ASSIGNED TASK: Every line of the entries below that includes "frame" belongs in the answer, copied as written.

RECORD EXTRACTS:
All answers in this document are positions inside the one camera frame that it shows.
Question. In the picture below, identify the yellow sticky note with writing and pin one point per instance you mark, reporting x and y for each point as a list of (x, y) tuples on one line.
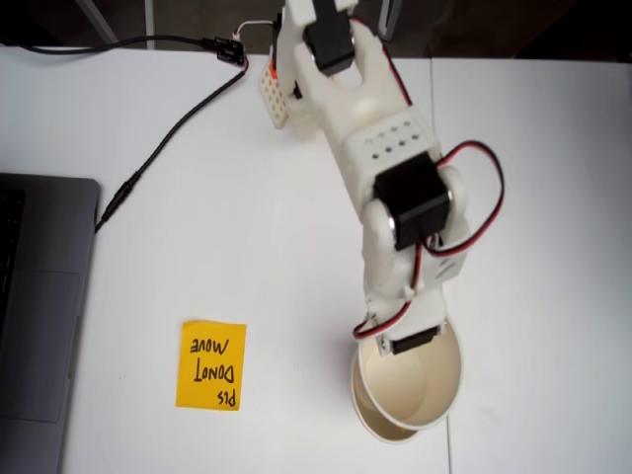
[(212, 365)]

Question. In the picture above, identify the black controller board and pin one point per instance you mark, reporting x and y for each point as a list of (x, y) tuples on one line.
[(229, 49)]

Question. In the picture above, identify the dark grey laptop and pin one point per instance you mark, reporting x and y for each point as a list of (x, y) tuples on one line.
[(44, 321)]

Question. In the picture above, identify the grey chair leg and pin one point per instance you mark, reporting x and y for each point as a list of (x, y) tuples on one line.
[(393, 20)]

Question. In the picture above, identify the slanted grey metal leg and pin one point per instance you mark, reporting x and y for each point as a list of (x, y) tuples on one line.
[(96, 20)]

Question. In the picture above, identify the brown paper cup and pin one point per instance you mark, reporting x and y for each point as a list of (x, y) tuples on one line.
[(419, 390), (385, 432)]

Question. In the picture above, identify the upright grey metal leg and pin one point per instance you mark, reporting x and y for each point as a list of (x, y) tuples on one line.
[(150, 20)]

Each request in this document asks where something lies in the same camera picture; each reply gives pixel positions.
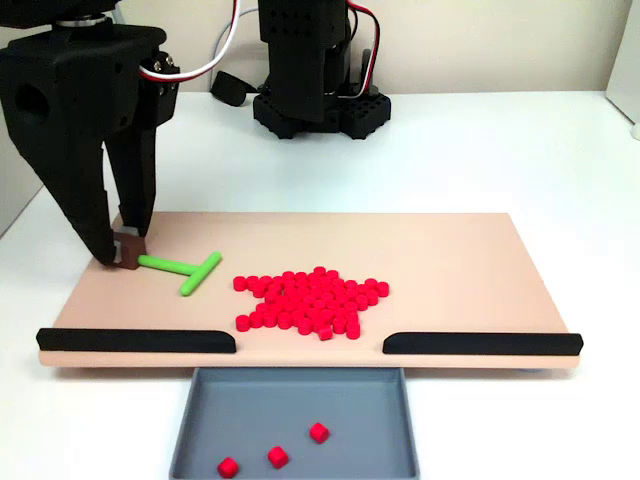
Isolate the green T-shaped pusher tool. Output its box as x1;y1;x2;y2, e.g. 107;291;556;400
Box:
113;227;223;298

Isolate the pile of red granules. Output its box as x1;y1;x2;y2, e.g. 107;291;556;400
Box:
232;266;391;342

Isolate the white partition panel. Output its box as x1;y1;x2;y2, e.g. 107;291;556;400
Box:
605;0;640;126
0;124;46;237

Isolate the black foam barrier strip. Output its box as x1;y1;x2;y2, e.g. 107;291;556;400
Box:
35;327;237;355
382;331;584;357

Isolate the beige flat board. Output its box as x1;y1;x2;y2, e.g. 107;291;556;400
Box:
38;211;581;374

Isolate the grey plastic tray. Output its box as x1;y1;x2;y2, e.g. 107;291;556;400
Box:
168;367;421;480

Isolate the red white black servo cable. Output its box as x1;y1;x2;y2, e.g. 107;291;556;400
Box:
138;0;251;84
348;0;382;99

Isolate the thin white cable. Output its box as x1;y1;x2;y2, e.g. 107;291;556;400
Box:
209;27;234;92

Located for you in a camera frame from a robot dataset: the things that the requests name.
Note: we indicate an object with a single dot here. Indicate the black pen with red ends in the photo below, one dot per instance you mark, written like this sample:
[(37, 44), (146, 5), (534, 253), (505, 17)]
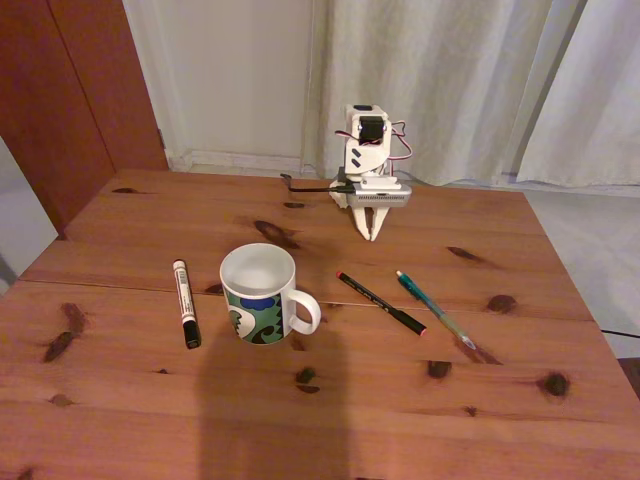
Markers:
[(380, 302)]

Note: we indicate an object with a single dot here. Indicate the teal mechanical pencil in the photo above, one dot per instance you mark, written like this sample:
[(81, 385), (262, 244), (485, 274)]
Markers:
[(430, 305)]

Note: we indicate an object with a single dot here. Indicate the white marker with black cap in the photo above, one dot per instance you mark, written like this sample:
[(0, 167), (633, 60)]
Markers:
[(185, 300)]

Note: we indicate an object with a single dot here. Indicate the white mug, green blue pattern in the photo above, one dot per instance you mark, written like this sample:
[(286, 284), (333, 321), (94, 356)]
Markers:
[(250, 320)]

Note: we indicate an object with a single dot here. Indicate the wide white curtain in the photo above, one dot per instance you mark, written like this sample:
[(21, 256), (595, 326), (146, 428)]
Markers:
[(475, 50)]

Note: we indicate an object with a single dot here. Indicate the narrow white curtain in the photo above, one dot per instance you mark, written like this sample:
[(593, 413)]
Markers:
[(600, 100)]

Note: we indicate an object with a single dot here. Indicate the brown wooden cabinet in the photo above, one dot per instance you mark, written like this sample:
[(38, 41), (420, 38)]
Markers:
[(60, 100)]

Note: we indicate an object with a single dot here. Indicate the silver camera box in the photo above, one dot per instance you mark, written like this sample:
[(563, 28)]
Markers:
[(380, 197)]

FINISHED TASK:
All answers in this document are positions inside the one camera frame that it shows.
Located for you in a camera frame from a robot dataset: the things that the requests name.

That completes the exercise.